Dataset content:
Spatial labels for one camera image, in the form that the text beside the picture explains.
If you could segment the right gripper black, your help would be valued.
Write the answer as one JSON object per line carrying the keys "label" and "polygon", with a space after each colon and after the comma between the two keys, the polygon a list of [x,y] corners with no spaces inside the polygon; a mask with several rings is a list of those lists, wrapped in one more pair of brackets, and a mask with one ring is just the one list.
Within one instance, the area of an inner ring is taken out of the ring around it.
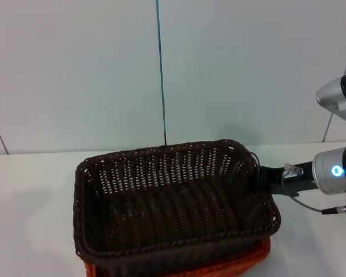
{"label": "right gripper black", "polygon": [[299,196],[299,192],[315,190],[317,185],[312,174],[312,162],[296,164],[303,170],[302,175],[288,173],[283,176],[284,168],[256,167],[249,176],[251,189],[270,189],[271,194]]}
==
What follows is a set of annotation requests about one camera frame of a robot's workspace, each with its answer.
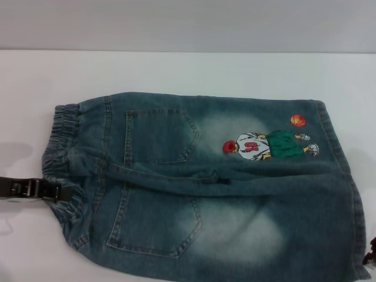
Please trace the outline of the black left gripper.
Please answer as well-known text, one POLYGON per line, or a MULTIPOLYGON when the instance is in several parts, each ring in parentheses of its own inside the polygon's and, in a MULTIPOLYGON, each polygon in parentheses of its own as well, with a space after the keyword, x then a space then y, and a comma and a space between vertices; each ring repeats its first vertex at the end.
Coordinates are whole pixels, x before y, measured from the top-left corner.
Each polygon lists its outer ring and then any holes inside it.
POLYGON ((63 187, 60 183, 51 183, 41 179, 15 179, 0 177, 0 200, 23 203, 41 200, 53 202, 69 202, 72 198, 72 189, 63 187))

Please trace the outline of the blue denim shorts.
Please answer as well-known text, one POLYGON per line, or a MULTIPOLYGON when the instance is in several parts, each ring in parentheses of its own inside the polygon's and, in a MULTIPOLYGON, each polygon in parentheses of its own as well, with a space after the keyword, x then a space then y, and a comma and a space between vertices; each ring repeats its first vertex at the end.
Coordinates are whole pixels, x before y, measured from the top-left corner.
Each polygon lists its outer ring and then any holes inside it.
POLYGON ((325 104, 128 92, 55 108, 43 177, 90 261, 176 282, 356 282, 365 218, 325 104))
--
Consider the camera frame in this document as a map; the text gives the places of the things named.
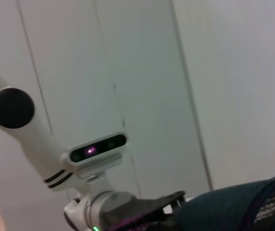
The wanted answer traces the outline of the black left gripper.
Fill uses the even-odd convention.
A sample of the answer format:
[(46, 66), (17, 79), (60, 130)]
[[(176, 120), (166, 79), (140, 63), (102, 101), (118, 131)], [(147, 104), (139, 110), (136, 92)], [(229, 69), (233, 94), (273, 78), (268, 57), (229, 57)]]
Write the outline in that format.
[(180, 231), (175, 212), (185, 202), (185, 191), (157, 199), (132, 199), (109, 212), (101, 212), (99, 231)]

Work item:
The response must repeat exactly the lines above from the one with "Consider the camera" through the one with "[(46, 66), (17, 79), (60, 130)]", including both, and must contain no pictures and no other text.

Result:
Consider the camera frame in this document as a map; the text gives the places of the things named.
The wanted answer traces the outline of the black left gripper.
Fill uses the even-odd convention.
A sample of the answer format:
[(46, 66), (17, 79), (60, 130)]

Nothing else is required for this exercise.